* **The data**:

+-------+

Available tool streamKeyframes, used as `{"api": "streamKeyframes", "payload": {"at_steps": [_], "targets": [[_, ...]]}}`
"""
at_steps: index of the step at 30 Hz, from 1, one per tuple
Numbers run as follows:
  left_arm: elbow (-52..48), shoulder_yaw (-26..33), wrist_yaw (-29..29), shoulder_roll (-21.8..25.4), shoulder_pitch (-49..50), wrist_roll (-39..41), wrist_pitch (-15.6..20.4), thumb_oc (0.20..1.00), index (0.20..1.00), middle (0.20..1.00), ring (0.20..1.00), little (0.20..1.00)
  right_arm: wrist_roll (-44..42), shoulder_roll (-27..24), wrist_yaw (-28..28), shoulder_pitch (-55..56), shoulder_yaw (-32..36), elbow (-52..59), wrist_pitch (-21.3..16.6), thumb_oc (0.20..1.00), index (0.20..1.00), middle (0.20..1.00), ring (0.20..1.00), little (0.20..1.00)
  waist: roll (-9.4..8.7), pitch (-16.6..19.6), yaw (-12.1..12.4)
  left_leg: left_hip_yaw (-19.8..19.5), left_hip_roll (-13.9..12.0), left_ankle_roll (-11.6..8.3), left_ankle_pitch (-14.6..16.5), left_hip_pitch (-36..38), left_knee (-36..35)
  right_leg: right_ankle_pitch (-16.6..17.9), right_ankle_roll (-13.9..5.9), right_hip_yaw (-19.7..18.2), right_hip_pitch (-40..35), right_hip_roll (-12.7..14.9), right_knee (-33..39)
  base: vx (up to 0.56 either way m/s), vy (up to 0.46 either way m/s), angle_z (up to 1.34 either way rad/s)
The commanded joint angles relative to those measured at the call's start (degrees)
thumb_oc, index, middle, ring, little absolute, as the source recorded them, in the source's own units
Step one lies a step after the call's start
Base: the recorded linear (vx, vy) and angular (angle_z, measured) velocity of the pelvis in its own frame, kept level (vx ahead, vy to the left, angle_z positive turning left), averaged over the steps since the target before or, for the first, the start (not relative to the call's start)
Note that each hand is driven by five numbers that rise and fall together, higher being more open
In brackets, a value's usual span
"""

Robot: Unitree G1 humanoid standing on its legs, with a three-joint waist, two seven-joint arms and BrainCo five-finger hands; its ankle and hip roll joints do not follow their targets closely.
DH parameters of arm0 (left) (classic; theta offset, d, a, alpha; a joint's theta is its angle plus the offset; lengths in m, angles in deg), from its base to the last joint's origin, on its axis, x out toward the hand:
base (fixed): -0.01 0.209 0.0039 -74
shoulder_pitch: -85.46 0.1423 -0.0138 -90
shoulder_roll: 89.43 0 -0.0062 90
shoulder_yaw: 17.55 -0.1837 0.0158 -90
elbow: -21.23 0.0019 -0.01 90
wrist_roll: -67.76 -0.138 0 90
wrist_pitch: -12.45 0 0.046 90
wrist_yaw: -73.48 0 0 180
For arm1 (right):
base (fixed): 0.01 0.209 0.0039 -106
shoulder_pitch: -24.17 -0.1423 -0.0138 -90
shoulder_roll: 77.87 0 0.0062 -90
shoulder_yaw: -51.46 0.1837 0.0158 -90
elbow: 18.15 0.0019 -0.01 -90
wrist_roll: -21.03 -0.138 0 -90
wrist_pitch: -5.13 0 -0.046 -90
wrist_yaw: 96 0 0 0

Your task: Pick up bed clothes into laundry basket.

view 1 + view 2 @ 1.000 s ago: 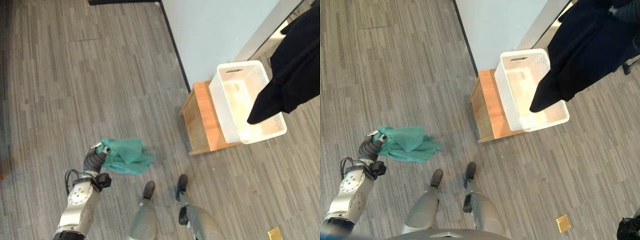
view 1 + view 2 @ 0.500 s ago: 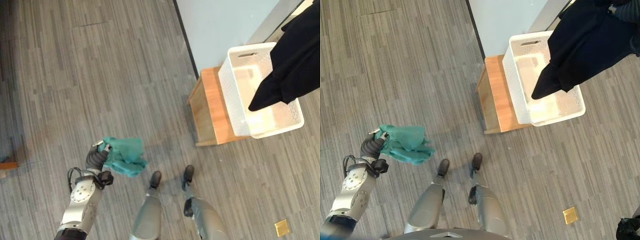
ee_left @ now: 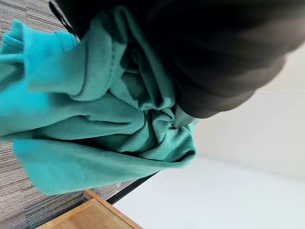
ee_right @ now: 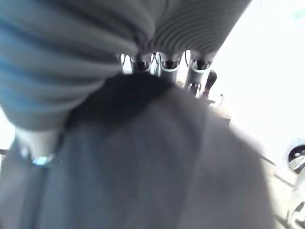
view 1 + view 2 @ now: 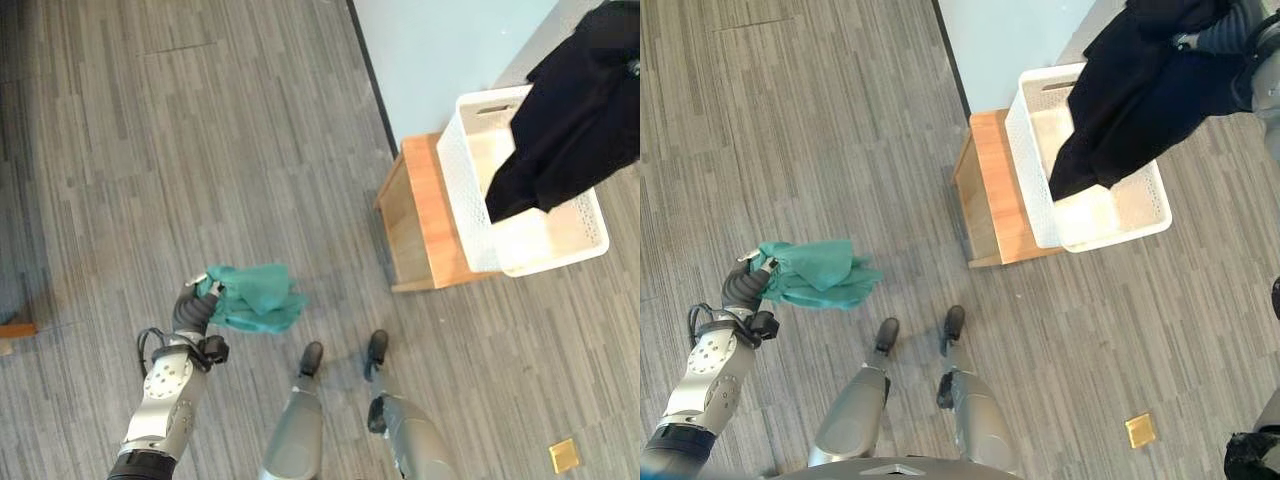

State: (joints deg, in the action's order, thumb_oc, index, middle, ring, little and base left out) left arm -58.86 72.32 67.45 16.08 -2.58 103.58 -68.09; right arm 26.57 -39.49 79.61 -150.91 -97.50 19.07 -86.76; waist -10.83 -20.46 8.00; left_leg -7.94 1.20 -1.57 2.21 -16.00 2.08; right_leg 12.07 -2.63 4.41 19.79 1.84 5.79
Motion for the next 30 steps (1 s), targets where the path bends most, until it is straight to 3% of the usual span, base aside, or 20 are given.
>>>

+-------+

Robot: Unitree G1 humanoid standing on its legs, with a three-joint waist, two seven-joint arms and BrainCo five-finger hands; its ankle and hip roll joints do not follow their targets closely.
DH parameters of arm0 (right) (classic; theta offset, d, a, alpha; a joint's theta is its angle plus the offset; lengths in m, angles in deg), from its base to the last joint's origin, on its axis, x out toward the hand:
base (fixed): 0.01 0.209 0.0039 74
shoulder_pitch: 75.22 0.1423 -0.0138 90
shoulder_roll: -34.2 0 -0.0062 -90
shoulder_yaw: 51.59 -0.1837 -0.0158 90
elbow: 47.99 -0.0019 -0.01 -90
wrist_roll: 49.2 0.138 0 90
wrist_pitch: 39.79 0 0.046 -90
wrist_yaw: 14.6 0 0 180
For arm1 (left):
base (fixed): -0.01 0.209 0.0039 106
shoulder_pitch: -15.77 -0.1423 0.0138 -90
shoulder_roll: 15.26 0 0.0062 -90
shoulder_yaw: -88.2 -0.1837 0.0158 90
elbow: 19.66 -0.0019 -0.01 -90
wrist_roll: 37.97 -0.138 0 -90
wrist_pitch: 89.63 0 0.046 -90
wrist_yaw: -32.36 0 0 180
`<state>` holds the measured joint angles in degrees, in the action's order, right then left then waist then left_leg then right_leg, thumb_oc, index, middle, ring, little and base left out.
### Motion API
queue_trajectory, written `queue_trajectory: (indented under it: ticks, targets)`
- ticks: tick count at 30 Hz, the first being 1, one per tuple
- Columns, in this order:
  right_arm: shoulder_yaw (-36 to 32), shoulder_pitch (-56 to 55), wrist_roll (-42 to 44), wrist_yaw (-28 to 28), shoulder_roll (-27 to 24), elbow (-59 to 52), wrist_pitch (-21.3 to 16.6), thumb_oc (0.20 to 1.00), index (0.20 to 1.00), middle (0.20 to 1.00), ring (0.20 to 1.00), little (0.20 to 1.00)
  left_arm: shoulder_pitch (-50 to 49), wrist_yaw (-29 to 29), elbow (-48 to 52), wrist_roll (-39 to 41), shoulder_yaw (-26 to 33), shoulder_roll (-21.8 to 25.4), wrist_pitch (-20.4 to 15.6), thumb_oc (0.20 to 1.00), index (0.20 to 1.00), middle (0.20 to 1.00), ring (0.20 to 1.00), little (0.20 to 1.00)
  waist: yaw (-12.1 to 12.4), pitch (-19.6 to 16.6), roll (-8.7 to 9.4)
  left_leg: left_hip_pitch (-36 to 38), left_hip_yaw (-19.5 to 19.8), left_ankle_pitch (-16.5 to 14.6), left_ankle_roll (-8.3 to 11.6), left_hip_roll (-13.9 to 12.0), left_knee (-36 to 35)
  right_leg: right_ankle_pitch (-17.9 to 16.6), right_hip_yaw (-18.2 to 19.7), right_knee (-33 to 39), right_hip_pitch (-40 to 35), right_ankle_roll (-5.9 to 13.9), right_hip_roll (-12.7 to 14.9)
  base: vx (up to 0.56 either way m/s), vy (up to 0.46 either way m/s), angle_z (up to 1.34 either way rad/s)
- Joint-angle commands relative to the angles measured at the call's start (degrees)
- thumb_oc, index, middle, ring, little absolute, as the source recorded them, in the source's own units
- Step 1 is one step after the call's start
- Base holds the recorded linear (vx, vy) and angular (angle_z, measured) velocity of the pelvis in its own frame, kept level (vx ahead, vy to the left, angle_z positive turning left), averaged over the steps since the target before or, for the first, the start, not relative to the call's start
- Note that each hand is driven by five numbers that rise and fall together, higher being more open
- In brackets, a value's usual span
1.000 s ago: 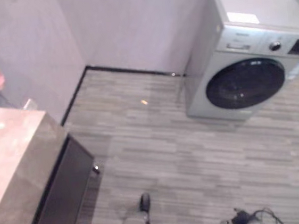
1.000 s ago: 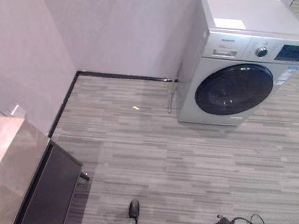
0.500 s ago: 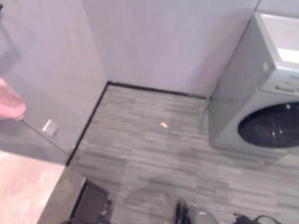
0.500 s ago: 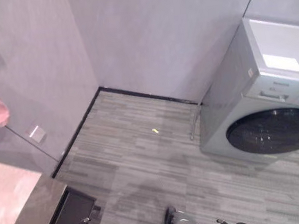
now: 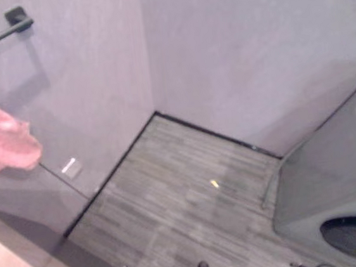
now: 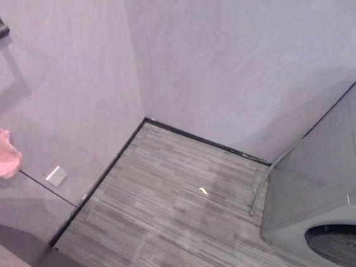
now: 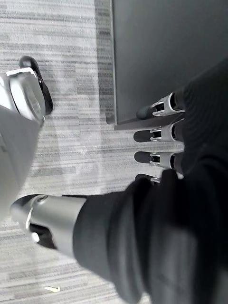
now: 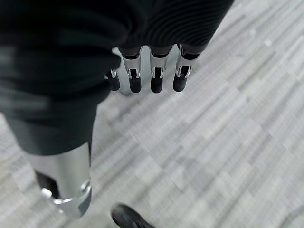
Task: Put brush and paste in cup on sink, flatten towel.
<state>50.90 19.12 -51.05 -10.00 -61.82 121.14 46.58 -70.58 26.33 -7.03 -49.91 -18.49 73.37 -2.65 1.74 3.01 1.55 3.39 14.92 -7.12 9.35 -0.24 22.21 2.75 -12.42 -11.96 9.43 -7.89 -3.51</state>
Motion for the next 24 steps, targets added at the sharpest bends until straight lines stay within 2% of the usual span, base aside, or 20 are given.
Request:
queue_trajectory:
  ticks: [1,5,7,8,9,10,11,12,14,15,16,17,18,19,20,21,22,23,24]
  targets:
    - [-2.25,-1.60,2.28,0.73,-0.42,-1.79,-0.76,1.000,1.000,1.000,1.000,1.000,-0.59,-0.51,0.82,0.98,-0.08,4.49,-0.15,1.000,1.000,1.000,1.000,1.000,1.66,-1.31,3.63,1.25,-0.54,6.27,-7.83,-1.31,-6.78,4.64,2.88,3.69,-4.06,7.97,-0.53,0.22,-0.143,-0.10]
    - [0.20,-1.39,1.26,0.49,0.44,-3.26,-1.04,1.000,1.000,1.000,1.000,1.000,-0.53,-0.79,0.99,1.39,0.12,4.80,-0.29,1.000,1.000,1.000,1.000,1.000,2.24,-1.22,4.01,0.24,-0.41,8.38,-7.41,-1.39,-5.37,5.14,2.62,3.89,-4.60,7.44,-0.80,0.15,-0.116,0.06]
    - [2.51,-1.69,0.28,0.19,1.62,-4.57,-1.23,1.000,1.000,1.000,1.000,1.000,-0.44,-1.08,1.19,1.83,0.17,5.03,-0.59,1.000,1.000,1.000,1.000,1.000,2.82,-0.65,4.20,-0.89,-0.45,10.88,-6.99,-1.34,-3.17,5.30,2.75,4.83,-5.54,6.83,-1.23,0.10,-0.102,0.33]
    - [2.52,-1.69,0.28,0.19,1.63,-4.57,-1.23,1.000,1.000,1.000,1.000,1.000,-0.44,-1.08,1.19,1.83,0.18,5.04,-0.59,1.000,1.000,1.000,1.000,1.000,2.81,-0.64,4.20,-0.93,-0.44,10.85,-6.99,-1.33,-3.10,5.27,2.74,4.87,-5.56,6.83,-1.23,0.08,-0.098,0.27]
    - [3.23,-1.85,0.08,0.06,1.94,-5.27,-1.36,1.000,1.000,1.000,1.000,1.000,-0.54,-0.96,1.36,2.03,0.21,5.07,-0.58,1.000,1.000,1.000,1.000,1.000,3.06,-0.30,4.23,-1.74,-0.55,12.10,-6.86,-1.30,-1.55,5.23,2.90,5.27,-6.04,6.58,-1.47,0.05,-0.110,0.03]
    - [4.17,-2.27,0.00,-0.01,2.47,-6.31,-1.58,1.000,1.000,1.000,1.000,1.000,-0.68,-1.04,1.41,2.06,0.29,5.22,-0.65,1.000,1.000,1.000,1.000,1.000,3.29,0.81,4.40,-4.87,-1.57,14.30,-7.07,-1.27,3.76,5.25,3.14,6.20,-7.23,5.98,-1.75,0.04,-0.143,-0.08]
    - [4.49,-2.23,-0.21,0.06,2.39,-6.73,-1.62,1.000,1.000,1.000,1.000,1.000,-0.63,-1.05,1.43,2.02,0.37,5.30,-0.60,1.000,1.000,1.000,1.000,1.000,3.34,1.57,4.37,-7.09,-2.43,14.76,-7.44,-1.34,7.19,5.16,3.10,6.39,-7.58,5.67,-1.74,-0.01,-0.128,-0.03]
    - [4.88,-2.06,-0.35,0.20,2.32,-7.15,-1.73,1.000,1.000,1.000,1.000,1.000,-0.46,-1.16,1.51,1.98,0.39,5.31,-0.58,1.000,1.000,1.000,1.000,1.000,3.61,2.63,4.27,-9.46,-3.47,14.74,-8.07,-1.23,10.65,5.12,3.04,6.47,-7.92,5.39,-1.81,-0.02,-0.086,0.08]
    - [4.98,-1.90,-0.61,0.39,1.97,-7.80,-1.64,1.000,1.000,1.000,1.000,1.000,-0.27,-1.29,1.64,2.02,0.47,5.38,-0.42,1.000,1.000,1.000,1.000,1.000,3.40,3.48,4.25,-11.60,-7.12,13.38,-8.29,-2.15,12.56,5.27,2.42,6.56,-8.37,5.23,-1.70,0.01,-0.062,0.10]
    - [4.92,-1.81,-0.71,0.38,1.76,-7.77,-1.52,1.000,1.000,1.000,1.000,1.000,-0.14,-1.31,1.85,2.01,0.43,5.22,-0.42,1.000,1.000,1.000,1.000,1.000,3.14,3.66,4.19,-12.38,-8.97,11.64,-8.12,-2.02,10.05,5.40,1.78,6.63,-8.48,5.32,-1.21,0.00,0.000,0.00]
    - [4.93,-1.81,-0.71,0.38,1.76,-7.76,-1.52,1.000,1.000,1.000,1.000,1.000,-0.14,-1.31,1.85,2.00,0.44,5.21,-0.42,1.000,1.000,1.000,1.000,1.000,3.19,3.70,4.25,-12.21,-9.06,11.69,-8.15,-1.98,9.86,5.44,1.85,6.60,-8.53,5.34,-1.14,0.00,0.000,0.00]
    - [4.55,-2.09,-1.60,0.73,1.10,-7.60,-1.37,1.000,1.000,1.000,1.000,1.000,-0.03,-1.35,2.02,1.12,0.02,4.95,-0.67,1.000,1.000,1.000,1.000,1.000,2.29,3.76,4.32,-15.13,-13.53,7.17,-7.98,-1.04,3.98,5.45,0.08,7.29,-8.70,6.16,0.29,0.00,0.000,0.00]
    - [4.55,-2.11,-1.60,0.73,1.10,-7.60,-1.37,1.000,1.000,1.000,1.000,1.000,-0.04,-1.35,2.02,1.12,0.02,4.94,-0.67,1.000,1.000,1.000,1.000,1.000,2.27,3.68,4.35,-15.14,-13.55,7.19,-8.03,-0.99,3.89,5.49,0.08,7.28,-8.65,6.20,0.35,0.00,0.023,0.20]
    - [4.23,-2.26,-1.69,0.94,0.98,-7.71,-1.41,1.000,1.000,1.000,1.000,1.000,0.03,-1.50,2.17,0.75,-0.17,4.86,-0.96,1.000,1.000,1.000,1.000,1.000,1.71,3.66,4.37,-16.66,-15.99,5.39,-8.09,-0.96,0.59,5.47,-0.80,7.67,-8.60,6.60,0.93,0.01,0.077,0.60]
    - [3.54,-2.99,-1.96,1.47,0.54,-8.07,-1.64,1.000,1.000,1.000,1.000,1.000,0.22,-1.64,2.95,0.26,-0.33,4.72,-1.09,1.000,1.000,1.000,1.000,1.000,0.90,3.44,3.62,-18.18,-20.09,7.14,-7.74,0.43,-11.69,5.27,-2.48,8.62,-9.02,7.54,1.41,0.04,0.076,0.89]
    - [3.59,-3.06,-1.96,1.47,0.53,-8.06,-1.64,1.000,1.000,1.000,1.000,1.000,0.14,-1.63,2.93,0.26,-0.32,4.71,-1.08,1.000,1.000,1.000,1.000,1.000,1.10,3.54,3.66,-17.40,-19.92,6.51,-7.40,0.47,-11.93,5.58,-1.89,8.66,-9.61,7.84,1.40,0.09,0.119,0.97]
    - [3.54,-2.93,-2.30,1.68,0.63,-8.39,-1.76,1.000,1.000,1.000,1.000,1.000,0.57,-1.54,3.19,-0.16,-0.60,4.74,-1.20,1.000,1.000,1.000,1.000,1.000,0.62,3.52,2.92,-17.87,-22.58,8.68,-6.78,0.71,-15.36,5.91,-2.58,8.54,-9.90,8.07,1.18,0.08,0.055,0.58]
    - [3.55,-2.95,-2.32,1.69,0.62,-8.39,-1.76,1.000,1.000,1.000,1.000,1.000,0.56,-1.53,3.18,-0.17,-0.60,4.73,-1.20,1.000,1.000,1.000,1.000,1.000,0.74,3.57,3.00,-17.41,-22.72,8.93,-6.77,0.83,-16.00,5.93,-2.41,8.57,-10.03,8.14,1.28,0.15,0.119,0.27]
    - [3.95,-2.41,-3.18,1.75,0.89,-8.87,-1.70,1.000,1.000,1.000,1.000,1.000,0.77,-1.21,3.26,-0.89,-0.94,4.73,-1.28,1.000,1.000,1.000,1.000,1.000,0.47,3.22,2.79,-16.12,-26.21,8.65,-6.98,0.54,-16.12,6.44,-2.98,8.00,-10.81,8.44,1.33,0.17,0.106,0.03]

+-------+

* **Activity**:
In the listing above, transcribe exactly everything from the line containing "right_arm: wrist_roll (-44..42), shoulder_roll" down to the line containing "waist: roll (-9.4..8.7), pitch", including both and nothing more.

* **Response below**:
  right_arm: wrist_roll (-44..42), shoulder_roll (-27..24), wrist_yaw (-28..28), shoulder_pitch (-55..56), shoulder_yaw (-32..36), elbow (-52..59), wrist_pitch (-21.3..16.6), thumb_oc (0.20..1.00), index (0.20..1.00), middle (0.20..1.00), ring (0.20..1.00), little (0.20..1.00)
  waist: roll (-9.4..8.7), pitch (-16.6..19.6), yaw (-12.1..12.4)

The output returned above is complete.